I've been confused about the scaling of pencil on Kraken. Just to remind myself, here are data on a 64 x 256^2 run
some data:
[jsoishi@krakenpf7 B100Re1600Pm4_64]$ grep microsec * R1600P4_64_128proc.o175745: Wall clock time/timestep/meshpoint [microsec] = 0.398E-01 R1600P4_64_256proc.o175750: Wall clock time/timestep/meshpoint [microsec] = 0.216E-01 R1600P4_64_64proc.o175743: Wall clock time/timestep/meshpoint [microsec] = 0.755E-01
in table form, where speedup is the efficiency compared to perfect scaling (ie, 2 for 128, 4 for 256)
procs |
usec/step/point |
speedup |
64 |
0.755E-01 |
1 |
128 |
0.398E-01 |
0.95 |
256 |
0.216E-01 |
0.87 |
Actual Performance
On the problem, we did 12 hours on 256 processors, going 289000 steps, to 34.4 orbits, or roughly 1/3 of the way through.

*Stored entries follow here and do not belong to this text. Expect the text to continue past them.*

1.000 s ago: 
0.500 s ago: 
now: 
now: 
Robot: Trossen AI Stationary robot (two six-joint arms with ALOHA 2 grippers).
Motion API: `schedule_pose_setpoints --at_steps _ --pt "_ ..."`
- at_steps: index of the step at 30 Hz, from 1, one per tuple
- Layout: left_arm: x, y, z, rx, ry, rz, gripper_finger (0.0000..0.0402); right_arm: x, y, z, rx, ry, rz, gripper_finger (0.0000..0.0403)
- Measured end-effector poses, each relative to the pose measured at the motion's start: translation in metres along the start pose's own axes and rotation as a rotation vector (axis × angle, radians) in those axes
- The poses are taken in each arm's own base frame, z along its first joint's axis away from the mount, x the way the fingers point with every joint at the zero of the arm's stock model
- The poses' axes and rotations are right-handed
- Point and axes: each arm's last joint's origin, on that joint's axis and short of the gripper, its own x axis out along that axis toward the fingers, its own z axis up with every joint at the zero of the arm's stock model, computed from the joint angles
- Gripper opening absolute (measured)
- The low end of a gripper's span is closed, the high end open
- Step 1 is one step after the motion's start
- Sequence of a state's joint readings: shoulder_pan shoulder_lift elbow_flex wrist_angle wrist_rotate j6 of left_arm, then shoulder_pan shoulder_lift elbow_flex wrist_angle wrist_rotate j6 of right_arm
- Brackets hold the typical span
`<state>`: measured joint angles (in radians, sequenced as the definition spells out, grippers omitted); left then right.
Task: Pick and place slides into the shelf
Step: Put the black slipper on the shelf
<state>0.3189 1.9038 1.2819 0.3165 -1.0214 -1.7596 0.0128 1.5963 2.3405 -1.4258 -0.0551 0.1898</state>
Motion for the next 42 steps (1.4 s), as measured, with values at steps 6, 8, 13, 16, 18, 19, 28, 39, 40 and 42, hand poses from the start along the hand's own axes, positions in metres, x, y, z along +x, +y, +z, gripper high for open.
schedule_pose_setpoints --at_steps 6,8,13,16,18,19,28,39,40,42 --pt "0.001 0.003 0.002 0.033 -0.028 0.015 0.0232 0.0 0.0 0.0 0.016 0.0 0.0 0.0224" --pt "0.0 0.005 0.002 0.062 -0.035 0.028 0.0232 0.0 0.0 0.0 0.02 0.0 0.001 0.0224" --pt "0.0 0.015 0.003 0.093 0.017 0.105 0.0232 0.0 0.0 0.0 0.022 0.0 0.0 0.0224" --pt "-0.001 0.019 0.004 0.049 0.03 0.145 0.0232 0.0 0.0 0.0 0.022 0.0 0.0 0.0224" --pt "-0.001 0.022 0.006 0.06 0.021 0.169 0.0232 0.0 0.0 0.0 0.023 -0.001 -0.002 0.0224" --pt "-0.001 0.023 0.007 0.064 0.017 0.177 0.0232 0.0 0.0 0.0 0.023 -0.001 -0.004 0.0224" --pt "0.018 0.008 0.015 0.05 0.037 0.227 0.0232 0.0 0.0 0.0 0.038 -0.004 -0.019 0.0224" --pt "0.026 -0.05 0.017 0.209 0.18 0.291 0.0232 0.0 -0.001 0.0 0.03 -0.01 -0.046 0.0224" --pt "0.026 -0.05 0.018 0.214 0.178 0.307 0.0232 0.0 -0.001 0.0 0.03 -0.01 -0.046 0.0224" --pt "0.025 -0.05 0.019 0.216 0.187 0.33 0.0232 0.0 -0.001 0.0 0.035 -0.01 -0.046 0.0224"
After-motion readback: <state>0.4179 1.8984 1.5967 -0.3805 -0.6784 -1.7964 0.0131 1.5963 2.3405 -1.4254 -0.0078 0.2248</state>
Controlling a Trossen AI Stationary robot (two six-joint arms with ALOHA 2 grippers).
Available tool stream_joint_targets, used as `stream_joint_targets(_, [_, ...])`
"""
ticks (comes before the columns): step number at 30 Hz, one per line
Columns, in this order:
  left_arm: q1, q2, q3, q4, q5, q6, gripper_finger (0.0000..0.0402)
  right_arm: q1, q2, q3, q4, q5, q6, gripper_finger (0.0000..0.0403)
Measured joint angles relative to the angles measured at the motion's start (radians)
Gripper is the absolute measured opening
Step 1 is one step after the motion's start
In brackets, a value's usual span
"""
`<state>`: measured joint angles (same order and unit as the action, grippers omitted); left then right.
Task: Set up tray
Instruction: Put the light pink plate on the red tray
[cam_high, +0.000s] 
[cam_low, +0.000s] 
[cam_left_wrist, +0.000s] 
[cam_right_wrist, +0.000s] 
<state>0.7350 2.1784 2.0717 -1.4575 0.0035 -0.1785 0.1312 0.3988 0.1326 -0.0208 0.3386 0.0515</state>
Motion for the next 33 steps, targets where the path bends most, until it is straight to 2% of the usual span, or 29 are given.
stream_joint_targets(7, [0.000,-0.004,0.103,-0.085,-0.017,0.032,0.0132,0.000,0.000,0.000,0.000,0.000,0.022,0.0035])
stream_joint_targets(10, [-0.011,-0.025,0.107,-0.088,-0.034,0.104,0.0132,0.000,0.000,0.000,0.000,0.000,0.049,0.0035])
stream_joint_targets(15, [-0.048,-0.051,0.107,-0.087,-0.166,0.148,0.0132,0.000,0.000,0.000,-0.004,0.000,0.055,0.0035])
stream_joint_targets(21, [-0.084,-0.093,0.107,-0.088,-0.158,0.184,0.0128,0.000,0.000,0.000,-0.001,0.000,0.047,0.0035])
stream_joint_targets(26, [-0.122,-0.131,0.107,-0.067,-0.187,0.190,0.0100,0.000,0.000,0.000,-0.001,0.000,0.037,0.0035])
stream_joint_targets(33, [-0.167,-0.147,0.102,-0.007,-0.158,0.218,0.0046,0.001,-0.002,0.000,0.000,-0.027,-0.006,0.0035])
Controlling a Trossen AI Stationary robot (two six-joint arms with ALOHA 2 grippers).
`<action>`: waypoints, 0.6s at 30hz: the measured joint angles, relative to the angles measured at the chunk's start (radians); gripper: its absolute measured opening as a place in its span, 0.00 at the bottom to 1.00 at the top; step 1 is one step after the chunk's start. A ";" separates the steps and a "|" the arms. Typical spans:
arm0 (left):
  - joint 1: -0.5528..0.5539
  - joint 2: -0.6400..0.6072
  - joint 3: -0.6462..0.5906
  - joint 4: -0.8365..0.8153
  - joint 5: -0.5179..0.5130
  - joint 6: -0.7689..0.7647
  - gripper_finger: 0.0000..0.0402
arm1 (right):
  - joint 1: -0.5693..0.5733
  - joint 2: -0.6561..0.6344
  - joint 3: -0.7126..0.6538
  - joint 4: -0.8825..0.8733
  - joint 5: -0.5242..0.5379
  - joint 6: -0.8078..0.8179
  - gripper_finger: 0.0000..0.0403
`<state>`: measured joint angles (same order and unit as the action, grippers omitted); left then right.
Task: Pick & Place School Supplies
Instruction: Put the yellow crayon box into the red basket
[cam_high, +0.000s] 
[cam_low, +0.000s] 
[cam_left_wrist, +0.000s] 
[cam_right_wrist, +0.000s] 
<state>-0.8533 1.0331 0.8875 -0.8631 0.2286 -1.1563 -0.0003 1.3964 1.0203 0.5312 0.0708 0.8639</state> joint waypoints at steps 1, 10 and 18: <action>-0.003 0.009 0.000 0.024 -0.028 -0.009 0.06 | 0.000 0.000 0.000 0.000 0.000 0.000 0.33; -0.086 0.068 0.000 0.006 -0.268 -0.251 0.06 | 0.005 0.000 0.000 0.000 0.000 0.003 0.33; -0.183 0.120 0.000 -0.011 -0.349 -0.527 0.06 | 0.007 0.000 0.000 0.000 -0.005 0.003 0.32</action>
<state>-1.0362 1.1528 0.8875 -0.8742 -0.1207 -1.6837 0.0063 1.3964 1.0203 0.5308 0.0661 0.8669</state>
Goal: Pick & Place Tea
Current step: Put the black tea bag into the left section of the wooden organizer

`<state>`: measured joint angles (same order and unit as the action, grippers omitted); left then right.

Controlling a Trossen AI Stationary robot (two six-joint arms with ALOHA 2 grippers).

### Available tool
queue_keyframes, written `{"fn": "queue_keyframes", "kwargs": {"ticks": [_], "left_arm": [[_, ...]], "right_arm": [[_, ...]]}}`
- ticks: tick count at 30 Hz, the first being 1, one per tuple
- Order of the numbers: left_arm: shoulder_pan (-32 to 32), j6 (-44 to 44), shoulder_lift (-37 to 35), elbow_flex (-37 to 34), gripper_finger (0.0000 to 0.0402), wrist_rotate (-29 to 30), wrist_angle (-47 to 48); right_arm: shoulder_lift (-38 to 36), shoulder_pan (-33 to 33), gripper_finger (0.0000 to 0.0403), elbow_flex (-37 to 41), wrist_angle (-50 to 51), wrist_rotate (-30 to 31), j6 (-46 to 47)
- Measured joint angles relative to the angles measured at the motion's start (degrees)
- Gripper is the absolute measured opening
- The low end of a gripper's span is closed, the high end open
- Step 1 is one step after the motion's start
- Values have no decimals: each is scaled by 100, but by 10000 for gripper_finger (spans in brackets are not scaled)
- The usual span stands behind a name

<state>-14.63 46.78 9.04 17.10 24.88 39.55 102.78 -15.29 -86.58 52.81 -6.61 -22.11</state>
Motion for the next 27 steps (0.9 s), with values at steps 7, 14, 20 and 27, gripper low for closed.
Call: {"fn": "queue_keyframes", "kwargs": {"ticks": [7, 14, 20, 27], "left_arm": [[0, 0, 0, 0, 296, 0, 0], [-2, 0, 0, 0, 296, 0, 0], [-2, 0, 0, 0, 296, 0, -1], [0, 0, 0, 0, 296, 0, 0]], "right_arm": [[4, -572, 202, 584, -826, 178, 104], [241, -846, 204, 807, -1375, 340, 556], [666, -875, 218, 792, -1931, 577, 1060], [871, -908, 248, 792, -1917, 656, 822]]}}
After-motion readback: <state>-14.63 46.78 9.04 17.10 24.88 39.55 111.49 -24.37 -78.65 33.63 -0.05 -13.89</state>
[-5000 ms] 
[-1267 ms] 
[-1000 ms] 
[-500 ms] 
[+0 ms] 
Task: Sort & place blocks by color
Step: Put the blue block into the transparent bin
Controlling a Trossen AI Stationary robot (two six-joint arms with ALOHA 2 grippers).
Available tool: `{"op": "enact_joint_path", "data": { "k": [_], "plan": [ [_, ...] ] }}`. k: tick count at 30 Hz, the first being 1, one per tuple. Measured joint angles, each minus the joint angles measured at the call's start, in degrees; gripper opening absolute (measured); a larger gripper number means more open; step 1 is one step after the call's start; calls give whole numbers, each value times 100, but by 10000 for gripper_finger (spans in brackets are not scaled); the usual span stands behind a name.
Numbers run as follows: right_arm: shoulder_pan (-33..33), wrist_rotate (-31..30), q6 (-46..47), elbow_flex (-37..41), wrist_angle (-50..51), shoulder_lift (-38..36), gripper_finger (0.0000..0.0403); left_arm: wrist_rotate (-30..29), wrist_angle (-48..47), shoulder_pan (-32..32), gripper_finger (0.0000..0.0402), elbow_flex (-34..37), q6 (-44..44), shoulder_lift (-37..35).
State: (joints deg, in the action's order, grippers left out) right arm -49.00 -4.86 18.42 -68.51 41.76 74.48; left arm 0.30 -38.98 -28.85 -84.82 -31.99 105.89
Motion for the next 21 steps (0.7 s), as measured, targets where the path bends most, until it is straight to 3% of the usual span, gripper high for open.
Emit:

This means that we should take 3*256*12 = 9216 CPU hours for this run. The second 11.9 hour run went 354100 steps, to 74.6 orbits, or 3/4 (rather than 2/3) of the way. Performance appears quite variable: this run didn't exceed wall limits and so reported a usec/step/point of 0.290E-01.